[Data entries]
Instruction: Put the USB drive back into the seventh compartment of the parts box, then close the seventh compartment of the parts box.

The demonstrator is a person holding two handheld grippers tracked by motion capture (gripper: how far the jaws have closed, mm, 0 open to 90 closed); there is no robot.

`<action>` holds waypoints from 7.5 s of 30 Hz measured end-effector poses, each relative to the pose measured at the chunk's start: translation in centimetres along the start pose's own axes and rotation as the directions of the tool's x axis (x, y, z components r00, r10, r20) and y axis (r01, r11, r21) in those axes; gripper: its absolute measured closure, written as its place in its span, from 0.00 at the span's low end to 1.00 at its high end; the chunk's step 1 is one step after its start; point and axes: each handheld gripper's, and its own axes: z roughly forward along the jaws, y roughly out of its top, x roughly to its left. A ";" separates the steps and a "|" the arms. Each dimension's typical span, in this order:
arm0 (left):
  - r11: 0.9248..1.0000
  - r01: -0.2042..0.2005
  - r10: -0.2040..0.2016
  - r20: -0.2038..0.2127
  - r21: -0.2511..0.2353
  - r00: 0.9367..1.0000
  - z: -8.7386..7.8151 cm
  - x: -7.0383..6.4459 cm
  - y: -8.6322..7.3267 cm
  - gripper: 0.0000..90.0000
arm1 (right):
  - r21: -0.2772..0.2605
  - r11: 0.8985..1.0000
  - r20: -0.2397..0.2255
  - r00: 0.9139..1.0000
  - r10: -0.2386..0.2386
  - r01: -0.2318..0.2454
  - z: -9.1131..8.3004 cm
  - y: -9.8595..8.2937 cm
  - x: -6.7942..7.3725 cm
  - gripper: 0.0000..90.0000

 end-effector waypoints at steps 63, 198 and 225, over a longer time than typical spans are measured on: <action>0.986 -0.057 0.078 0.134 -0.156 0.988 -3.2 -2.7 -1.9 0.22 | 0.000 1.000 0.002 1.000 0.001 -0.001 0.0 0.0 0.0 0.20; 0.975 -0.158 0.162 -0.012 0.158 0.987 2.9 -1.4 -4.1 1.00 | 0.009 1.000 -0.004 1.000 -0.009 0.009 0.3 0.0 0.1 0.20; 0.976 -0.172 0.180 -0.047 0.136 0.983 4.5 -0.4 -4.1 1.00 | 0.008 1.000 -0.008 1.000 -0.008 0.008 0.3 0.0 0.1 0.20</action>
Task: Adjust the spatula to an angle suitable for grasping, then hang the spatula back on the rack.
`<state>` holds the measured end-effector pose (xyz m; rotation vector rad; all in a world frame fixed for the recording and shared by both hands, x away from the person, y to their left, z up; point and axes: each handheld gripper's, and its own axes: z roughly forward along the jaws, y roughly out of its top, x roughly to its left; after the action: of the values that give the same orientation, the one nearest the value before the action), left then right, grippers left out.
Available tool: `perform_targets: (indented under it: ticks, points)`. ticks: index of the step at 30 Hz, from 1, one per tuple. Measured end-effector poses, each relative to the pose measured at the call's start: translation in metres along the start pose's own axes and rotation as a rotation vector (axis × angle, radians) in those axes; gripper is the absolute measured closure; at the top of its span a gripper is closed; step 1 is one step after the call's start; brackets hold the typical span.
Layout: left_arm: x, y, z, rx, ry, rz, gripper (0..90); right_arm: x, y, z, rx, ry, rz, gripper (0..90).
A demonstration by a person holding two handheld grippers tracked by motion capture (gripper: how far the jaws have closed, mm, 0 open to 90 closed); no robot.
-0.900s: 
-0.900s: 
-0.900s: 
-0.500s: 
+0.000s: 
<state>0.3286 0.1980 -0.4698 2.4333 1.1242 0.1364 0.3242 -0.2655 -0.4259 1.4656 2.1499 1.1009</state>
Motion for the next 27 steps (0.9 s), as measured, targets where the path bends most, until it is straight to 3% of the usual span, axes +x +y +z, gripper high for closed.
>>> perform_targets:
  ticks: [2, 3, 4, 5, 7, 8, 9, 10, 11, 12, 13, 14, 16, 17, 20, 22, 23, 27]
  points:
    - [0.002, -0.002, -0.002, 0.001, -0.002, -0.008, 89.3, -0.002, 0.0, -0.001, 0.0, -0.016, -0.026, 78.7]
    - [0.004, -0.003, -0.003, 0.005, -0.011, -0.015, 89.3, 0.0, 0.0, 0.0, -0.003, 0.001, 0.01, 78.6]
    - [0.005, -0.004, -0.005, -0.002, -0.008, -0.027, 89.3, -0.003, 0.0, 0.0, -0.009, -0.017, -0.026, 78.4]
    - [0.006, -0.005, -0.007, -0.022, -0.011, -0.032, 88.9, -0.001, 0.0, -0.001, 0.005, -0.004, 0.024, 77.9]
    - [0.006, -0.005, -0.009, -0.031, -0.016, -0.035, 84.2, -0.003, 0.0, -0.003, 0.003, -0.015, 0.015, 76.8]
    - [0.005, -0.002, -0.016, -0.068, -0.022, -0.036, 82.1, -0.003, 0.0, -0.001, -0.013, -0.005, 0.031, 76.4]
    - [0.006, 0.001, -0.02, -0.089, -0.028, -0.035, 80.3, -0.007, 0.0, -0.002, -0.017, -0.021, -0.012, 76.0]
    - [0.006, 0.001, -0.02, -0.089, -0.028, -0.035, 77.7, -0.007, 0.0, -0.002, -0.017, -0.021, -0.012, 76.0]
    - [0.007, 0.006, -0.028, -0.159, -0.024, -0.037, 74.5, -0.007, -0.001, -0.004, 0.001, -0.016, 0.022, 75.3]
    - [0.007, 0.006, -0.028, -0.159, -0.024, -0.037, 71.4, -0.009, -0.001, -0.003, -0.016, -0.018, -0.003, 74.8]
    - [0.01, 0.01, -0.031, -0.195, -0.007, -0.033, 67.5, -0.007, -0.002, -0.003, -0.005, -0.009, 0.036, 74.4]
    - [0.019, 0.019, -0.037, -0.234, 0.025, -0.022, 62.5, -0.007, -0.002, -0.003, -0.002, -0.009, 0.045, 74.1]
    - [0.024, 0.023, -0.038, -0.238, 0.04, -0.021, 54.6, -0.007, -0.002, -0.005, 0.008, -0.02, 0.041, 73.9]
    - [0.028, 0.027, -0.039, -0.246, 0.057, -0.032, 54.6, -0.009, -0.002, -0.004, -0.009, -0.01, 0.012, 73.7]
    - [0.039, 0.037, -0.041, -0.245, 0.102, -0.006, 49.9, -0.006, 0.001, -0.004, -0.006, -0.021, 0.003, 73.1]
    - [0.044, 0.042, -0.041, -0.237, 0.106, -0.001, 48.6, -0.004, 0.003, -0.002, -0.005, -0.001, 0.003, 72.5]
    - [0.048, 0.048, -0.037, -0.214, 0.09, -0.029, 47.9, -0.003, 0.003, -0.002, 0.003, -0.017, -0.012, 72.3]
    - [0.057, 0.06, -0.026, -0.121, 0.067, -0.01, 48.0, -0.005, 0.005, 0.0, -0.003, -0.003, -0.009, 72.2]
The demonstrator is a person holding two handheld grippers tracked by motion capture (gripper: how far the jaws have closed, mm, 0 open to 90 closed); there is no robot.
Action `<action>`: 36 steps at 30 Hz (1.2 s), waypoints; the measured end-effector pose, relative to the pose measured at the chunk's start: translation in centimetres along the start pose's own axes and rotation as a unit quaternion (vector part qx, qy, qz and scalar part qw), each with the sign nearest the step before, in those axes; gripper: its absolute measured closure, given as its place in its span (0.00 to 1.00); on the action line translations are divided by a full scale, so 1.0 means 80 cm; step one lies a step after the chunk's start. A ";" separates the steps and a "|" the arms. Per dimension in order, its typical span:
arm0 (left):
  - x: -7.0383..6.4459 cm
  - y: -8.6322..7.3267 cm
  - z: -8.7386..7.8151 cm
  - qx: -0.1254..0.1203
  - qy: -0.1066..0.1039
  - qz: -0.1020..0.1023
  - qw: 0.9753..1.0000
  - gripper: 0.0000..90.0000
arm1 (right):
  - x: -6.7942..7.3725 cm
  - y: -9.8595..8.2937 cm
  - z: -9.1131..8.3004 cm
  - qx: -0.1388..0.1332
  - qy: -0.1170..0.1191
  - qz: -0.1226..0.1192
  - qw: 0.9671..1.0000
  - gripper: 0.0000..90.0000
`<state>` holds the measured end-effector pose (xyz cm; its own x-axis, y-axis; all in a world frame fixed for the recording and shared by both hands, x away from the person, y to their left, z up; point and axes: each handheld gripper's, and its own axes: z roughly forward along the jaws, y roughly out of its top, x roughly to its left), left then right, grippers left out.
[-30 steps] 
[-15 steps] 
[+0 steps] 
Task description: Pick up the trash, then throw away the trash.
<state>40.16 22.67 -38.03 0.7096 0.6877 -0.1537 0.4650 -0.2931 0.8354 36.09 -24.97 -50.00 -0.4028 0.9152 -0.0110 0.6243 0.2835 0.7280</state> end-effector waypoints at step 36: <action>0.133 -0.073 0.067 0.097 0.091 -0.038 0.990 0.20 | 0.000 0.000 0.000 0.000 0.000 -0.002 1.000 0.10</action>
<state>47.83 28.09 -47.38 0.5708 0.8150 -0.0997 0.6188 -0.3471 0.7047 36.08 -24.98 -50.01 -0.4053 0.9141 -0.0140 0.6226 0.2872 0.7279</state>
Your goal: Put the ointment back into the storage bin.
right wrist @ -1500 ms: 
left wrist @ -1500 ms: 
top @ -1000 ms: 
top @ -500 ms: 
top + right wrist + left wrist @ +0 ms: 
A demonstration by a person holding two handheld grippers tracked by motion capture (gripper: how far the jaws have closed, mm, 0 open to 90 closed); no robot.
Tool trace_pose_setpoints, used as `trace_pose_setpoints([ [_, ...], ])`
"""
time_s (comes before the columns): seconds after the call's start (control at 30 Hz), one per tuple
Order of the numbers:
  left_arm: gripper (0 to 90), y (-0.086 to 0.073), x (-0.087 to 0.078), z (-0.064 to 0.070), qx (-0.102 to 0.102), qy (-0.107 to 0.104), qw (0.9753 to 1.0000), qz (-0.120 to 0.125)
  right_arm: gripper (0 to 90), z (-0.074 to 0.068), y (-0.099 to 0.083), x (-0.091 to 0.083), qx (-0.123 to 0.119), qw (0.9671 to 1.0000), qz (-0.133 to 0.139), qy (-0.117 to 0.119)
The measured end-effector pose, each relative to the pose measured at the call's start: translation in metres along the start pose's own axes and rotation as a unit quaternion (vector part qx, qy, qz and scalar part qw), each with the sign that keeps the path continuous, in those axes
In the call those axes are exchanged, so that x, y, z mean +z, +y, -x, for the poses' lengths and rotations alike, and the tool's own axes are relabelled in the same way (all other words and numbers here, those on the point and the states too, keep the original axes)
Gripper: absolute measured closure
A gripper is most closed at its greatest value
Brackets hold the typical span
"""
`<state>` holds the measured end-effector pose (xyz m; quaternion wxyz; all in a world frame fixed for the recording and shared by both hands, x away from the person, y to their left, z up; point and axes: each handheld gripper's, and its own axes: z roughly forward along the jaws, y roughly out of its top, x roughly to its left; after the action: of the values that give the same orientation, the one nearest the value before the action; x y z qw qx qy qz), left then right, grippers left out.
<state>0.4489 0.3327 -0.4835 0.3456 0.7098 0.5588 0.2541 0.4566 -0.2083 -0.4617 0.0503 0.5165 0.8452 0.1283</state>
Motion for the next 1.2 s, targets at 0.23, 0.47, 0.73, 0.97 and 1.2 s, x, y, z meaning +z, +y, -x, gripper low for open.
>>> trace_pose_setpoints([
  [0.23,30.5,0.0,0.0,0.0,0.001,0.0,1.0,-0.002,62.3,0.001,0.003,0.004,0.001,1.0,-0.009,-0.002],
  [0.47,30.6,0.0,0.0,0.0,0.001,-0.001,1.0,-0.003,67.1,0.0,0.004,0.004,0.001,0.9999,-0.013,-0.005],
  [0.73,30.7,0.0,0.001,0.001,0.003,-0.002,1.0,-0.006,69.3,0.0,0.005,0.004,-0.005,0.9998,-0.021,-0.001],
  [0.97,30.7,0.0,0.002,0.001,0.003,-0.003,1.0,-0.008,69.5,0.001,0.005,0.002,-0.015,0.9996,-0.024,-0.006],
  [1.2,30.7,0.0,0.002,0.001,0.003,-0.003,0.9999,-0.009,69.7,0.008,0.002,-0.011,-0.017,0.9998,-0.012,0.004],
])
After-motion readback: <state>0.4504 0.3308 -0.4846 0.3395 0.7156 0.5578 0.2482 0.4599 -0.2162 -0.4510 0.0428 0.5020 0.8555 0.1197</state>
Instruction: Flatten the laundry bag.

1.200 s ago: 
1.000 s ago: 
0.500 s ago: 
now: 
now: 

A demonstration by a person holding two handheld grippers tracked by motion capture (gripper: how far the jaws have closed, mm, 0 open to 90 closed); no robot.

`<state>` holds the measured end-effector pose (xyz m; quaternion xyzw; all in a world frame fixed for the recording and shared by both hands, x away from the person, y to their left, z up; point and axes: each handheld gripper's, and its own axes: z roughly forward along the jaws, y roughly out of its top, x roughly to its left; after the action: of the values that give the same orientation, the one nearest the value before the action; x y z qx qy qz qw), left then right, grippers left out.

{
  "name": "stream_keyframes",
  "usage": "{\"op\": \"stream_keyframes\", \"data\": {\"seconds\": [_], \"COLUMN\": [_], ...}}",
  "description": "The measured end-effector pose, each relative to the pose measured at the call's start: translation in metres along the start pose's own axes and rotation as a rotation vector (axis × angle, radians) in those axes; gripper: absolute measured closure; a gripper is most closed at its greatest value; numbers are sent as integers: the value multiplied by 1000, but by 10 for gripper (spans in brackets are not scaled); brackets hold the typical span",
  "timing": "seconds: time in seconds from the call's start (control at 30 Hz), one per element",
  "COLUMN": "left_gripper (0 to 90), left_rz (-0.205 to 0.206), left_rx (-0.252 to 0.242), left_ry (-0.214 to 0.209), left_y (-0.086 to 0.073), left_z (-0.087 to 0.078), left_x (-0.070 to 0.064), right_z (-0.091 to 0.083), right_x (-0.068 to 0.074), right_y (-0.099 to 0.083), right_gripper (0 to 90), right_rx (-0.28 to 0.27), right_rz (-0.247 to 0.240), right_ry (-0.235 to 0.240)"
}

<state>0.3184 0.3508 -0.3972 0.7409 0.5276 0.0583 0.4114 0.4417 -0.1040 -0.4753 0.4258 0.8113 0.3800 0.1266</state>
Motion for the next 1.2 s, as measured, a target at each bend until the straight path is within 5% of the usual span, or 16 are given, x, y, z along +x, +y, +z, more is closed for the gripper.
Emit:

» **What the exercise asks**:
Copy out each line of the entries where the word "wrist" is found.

» **Written response**:
right wrist @ -1500 ms: 
left wrist @ -1500 ms: 
top + right wrist + left wrist @ +0 ms: 

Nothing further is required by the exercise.